Technical information
- Class: B
- ERP: 50 kW
- Transmitter coordinates: 32°25′27.2″N 115°17′57.6″W﻿ / ﻿32.424222°N 115.299333°W

Links
- Webcast: Listen live
- Website: radioramamexicali.com

= XHMUG-FM =

Radio station in Mexicali, Baja California, Mexico

XHMUG-FM is a silent radio station in Mexicali, Baja California, Mexico. The station is owned by Grupo Radiorama.

==History==
XHMUG received its first concession on March 30, 1994. It was located in Murguia, slated to broadcast on 94.1 MHz and owned by Hector Renato Brassea Eguia. The station originally broadcast tropical music as La Sabrosita. It did not take the station long to move to Mexicali and 96.9 MHz. In 2003, the station adopted a more conventional regional Mexican format as Fuerza Latina. Beginning in 2009, Grupo Radio México operated XHMUG with its La Z brand.

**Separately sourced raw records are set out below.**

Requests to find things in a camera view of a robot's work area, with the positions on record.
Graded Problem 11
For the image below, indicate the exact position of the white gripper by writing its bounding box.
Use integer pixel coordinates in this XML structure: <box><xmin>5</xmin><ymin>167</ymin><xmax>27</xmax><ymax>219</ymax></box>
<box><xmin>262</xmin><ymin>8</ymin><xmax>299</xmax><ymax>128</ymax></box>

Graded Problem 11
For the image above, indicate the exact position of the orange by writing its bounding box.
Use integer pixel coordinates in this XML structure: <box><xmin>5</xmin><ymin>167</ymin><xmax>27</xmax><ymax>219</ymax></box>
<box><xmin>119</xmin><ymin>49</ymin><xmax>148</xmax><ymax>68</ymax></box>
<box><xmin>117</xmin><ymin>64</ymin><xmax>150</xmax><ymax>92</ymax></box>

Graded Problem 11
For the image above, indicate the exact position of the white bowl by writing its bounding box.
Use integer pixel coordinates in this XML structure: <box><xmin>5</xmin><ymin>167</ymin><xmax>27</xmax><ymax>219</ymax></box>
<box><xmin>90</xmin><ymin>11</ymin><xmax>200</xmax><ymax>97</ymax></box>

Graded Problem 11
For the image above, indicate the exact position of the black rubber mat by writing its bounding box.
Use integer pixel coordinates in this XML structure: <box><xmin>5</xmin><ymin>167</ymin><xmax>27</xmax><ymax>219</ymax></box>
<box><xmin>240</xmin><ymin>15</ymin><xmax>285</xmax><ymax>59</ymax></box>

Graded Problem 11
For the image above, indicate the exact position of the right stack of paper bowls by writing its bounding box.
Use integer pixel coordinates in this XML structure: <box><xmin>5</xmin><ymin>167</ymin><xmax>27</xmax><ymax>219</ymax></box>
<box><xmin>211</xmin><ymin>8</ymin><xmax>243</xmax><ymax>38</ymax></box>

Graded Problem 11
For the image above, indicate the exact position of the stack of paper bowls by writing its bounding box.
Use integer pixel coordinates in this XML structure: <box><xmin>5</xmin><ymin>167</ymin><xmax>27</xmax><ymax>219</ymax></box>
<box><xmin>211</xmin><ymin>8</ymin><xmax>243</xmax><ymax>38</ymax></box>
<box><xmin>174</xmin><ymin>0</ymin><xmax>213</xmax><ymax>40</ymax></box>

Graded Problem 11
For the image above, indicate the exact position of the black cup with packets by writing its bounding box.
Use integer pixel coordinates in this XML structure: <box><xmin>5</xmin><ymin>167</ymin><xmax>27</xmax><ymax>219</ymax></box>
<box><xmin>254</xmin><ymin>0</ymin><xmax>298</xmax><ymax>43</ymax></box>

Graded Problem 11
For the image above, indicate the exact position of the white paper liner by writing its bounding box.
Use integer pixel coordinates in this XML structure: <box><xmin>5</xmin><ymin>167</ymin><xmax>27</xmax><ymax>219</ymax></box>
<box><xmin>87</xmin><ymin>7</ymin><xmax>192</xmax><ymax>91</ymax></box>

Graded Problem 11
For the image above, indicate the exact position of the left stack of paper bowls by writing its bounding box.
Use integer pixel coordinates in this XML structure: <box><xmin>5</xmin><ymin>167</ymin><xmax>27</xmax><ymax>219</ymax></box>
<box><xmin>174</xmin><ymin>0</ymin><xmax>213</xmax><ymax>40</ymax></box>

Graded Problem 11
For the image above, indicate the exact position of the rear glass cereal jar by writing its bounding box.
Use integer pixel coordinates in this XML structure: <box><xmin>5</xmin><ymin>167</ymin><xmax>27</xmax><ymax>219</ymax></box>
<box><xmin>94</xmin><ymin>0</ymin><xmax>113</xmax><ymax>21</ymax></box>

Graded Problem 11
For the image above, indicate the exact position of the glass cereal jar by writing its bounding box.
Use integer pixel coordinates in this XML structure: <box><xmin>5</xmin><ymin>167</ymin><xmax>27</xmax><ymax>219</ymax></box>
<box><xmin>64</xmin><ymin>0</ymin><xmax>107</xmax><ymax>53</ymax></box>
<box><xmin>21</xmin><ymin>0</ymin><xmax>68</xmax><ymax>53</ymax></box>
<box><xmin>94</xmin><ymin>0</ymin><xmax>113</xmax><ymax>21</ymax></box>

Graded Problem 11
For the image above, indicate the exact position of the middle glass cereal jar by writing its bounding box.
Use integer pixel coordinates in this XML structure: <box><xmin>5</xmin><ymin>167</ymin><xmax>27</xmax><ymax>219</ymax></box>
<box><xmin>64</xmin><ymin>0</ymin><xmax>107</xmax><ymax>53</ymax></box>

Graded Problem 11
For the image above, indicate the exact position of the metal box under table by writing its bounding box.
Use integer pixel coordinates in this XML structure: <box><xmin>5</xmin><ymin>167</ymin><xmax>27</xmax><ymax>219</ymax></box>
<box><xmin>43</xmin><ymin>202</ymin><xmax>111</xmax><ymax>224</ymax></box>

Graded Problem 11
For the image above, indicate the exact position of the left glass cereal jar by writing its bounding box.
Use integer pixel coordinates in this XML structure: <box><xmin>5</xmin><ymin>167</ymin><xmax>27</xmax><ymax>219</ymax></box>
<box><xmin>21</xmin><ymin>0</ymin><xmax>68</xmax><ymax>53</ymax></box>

In 2016, XHMUG changed to Radiorama and La Poderosa, the brand that previously had been used on XHMMF-FM 92.3. The next year, one of Radiorama's two Mexicali clusters was transferred to Grupo Larsa Comunicaciones, resulting in Larsa flipping XHMUG to its Toño adult hits format. Radiorama took back operation of the station in September 2018, resulting in the return of the La Poderosa name, but the format changed to classic hits in English and Spanish.

The station was simulcast on XED-AM 1050 beginning with its return to operation on September 29, 2019. The simulcast was broken on November 20, 2023, due to an acquisition of 1050 AM by Cadena RASA.